Window pane glass, drinking tumblers, crystal, and glass jars are all clear but they are NOT THE SAME.
The Chinese, who were acting as America's garbage dump, are now refusing recyclables if they are above a certain contamination point.
I see what my neighbors through out all over Hershey. This is an educated area where plenty of citizens use reusable cloth bags. They tout their green credentials.
Yet overall, the majority of trash cans and recycle bins I see are not separated. Recycle bins are crammed with trash bags stuffed with God knows what. Recycling that isn't sorted by the homeowner has to be sorted at the facility. Trash bags have to be ripped open (they clog the automated sorting equipment), propane tanks have to be removed, all kinds of stuff has to be hand-picked out by employees in hazmat suits.
I'm really wondering if we didn't get better recycling when serious people sorted their glass and cans, boy scouts did paper drives, and everyone else just tossed their trash. Yeah, I know it goes to the landfill but so does plenty of what is supposedly being recycled.
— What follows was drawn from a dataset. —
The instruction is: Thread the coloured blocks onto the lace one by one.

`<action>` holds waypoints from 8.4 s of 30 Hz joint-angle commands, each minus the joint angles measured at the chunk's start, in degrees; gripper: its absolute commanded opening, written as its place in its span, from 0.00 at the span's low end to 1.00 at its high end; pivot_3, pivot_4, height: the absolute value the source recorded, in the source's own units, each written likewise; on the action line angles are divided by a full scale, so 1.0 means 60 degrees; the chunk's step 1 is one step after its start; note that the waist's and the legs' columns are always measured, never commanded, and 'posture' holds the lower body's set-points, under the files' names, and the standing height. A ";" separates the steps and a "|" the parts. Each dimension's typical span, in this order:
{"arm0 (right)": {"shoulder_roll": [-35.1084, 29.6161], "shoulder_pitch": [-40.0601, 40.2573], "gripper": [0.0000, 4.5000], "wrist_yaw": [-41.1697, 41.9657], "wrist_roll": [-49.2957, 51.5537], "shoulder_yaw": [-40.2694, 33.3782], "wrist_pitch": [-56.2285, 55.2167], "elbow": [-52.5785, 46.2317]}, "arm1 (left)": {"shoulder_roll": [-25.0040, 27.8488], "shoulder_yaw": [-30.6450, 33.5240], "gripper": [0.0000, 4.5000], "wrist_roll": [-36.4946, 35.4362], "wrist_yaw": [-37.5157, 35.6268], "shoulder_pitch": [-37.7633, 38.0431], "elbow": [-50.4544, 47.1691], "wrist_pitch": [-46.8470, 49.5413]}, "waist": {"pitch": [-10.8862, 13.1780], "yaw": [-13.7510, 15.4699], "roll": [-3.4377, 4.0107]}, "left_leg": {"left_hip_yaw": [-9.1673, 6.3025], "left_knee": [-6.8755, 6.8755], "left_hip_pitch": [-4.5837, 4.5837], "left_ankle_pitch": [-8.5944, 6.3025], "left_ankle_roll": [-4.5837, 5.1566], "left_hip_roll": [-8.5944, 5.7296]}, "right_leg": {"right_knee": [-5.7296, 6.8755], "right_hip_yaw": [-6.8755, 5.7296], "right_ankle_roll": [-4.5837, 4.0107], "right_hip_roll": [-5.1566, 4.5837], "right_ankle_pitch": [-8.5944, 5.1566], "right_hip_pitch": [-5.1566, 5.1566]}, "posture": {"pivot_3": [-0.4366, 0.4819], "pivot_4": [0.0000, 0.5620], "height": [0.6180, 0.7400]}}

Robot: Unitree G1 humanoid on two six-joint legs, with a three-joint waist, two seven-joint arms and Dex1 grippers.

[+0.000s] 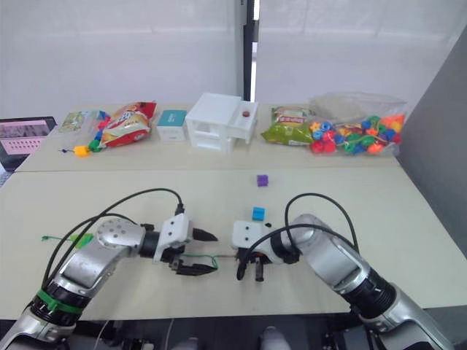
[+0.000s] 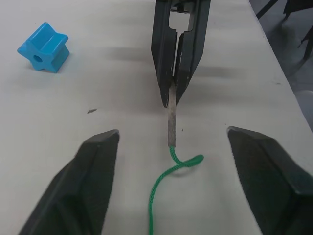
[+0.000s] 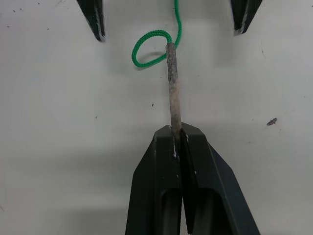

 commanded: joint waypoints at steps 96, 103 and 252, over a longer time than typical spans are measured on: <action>0.0543 -0.0011 0.29 0.1267 -0.0028 -0.1042 -0.0650 0.0327 | 0.1686 0.0990 0.00 -0.0868 -0.0306 0.0563 -0.1525 0.1446 | 0.0005 -0.0043 0.0008 | -0.0003 -0.0012 -0.0001 -0.0001 0.0000 0.0003 | 0.0001 -0.0001 -0.0002 0.0001 0.0001 -0.0008 | 0.48 0.27 1.00; 0.0393 0.0057 0.29 0.1041 -0.0238 -0.0438 -0.0669 0.0248 | 0.1850 0.0589 0.00 -0.0484 -0.0402 0.0697 -0.1453 0.1136 | 0.0005 -0.0025 0.0008 | -0.0002 -0.0010 0.0000 0.0000 -0.0001 0.0002 | -0.0002 -0.0002 -0.0002 0.0001 0.0001 -0.0007 | 0.48 0.27 1.00; 0.0180 0.0206 0.29 -0.0263 0.0189 -0.0362 0.0588 -0.0310 | 0.1967 0.0692 0.31 -0.0033 -0.1990 0.0753 0.0059 -0.1823 | 0.0005 -0.0003 0.0005 | 0.0000 -0.0012 0.0000 0.0000 0.0000 0.0005 | -0.0035 -0.0005 -0.0001 0.0002 0.0000 0.0006 | 0.48 0.27 1.00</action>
We might get better compliance when the Chinese force our hand. Then, the only accepted recycling will be newspaper, cardboard, metal, aluminum, and soda bottles. Based on my direct observations over the last few decades, most people (not all!) can handle that level of sorting.
They cannot, sadly, do more.
Never forget that by definition, half the population is below the medium for intelligence.
Even more people have no reason to care. High costs will make them care but as soon as the higher costs go away, so does compliance.
Moreover, I don't believe most citizens see a direct, one-to-one benefit from recycling. It's just one more task in an already too-busy life. If we can't get people to see that combining their car trips will save time and gas $$ how can we expect people to properly sort garbage?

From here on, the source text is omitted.